Give back exactly the lines that run from the beginning of the entries to the line containing "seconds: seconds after", both included, and nothing else.

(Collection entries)
------------

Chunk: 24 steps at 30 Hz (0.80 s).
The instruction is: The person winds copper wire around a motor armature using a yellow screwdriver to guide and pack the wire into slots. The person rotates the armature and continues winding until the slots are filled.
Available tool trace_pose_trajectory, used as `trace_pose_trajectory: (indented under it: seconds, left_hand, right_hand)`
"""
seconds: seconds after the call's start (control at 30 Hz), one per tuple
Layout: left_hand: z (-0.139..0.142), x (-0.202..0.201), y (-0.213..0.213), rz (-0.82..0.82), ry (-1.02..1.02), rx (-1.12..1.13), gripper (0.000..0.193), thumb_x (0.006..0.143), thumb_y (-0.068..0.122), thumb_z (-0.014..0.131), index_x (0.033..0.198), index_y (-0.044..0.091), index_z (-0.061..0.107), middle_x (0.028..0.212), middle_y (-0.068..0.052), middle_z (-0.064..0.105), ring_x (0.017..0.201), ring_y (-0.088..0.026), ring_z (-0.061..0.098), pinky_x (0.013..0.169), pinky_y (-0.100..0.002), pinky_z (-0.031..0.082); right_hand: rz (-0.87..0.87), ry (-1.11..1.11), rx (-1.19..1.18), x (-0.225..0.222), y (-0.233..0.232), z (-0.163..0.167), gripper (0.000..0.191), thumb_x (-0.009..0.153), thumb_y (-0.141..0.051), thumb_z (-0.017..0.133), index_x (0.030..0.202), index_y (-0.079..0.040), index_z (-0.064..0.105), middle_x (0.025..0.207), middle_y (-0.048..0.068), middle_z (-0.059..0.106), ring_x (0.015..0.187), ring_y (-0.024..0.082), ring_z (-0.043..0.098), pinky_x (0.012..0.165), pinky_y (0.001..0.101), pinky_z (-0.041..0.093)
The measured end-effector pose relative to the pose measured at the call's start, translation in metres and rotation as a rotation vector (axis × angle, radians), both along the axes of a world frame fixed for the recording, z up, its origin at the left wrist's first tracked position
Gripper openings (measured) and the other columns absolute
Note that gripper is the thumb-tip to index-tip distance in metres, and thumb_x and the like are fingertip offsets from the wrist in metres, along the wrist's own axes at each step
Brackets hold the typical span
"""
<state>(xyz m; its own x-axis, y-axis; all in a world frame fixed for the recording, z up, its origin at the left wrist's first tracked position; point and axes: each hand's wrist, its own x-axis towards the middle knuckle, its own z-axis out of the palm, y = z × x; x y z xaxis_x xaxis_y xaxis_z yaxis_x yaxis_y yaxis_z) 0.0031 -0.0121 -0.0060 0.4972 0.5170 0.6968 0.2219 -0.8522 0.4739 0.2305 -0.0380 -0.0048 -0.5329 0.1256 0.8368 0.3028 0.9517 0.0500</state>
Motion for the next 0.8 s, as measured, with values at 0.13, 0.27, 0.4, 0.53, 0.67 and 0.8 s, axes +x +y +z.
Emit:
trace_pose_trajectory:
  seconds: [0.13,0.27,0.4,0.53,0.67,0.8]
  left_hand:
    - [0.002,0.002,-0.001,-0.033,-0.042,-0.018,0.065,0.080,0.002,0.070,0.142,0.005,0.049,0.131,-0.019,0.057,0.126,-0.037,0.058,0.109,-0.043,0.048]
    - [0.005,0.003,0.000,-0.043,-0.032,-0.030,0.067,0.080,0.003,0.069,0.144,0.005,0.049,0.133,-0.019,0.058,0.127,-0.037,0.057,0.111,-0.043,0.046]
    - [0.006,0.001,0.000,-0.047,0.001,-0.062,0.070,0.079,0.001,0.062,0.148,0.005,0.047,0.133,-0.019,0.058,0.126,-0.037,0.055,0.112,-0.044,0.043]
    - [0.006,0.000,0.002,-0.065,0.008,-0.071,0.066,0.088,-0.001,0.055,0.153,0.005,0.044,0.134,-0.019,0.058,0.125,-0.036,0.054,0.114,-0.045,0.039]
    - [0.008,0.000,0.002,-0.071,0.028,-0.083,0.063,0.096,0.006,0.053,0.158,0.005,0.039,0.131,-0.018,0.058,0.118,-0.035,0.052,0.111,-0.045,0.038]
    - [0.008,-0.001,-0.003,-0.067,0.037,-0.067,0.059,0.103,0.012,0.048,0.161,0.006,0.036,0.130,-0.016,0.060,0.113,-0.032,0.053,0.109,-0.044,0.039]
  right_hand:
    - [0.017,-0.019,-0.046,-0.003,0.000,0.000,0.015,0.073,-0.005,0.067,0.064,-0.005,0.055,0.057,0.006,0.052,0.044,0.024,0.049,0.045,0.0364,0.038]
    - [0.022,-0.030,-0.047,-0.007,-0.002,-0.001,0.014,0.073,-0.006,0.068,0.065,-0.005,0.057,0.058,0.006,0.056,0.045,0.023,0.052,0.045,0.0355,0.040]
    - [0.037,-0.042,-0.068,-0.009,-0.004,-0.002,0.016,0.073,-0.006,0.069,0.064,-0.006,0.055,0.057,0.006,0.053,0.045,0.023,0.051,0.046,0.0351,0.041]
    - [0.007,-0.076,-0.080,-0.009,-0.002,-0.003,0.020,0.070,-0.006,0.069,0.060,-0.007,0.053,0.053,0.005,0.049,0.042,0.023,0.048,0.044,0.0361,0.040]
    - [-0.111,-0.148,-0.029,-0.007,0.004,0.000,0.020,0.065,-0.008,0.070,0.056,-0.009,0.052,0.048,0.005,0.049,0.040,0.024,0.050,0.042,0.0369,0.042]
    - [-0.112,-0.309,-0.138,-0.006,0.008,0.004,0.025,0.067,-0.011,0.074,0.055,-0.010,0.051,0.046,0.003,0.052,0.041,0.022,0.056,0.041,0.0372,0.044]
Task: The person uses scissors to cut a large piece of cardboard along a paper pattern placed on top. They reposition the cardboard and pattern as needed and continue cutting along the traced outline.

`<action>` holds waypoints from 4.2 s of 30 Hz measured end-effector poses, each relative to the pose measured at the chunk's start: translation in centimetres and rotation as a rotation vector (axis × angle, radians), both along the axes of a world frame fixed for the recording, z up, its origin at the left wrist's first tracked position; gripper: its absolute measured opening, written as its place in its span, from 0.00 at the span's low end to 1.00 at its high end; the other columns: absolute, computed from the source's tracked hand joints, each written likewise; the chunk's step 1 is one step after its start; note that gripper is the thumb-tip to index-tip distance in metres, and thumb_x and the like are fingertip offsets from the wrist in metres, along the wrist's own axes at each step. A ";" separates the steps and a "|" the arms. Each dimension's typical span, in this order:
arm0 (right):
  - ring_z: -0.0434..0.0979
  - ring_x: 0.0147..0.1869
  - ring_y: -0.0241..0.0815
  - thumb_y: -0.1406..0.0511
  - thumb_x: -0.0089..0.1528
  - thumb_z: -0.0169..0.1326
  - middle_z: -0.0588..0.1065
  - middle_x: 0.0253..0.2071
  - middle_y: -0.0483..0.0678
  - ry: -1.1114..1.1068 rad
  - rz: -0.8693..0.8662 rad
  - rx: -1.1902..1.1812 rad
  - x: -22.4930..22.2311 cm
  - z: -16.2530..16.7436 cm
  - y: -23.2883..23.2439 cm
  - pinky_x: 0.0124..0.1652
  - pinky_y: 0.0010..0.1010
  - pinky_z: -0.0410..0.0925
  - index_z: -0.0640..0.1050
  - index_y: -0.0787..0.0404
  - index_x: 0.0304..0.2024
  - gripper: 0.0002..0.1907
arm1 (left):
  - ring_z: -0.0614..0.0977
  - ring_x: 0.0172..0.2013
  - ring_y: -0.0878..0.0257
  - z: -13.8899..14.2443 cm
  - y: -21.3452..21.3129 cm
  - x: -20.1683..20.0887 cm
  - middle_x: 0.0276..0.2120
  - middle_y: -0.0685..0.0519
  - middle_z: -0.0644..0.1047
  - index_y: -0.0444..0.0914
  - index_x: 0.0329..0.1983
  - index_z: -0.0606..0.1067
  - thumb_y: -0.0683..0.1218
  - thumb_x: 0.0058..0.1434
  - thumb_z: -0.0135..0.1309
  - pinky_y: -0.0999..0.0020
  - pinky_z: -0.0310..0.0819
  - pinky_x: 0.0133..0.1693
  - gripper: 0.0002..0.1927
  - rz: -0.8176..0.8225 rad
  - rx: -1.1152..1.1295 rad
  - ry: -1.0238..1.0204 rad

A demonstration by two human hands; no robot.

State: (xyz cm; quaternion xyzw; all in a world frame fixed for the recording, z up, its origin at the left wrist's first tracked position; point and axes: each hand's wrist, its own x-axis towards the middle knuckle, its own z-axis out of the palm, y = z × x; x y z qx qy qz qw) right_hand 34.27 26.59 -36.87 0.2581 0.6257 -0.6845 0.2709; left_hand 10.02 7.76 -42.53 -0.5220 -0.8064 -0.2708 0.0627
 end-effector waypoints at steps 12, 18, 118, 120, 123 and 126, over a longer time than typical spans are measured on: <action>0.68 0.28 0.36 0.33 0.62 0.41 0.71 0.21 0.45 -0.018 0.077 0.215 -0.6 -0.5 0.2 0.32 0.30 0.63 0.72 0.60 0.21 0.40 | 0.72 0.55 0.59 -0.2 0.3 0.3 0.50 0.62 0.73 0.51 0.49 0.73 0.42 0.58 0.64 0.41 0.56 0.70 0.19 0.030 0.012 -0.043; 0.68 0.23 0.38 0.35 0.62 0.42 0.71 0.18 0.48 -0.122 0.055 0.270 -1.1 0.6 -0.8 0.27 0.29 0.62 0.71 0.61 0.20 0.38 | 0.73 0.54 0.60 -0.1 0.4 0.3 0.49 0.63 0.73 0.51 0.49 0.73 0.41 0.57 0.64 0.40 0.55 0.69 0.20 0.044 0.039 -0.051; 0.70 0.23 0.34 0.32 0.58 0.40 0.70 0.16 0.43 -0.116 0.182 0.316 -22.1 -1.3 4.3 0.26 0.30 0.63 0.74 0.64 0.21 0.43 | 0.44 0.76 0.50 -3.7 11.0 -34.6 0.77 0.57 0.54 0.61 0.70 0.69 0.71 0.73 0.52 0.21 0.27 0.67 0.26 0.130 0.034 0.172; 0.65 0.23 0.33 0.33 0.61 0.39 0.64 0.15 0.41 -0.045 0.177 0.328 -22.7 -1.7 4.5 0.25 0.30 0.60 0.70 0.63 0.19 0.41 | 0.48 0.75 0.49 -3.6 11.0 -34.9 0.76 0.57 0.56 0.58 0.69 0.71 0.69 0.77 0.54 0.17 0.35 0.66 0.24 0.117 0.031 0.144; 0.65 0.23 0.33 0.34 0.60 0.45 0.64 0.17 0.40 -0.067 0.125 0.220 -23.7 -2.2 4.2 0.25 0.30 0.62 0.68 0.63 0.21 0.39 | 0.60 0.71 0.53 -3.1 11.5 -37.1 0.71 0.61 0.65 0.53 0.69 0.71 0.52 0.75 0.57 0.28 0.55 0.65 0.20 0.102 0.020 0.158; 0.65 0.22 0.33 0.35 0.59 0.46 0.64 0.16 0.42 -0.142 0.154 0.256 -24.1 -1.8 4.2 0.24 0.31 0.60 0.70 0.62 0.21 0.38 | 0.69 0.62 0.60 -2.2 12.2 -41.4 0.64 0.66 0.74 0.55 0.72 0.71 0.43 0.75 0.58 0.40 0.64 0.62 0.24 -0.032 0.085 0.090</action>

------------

▶ PROBLEM SOLUTION
Chunk: 24 steps at 30 Hz (0.80 s).
The instruction is: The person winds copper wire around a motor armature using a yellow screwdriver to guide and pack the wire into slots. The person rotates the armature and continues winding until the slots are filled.
Available tool trace_pose_trajectory, used as `trace_pose_trajectory: (indented under it: seconds, left_hand, right_hand)`
"""
seconds: seconds after the call's start (control at 30 Hz), one per tuple

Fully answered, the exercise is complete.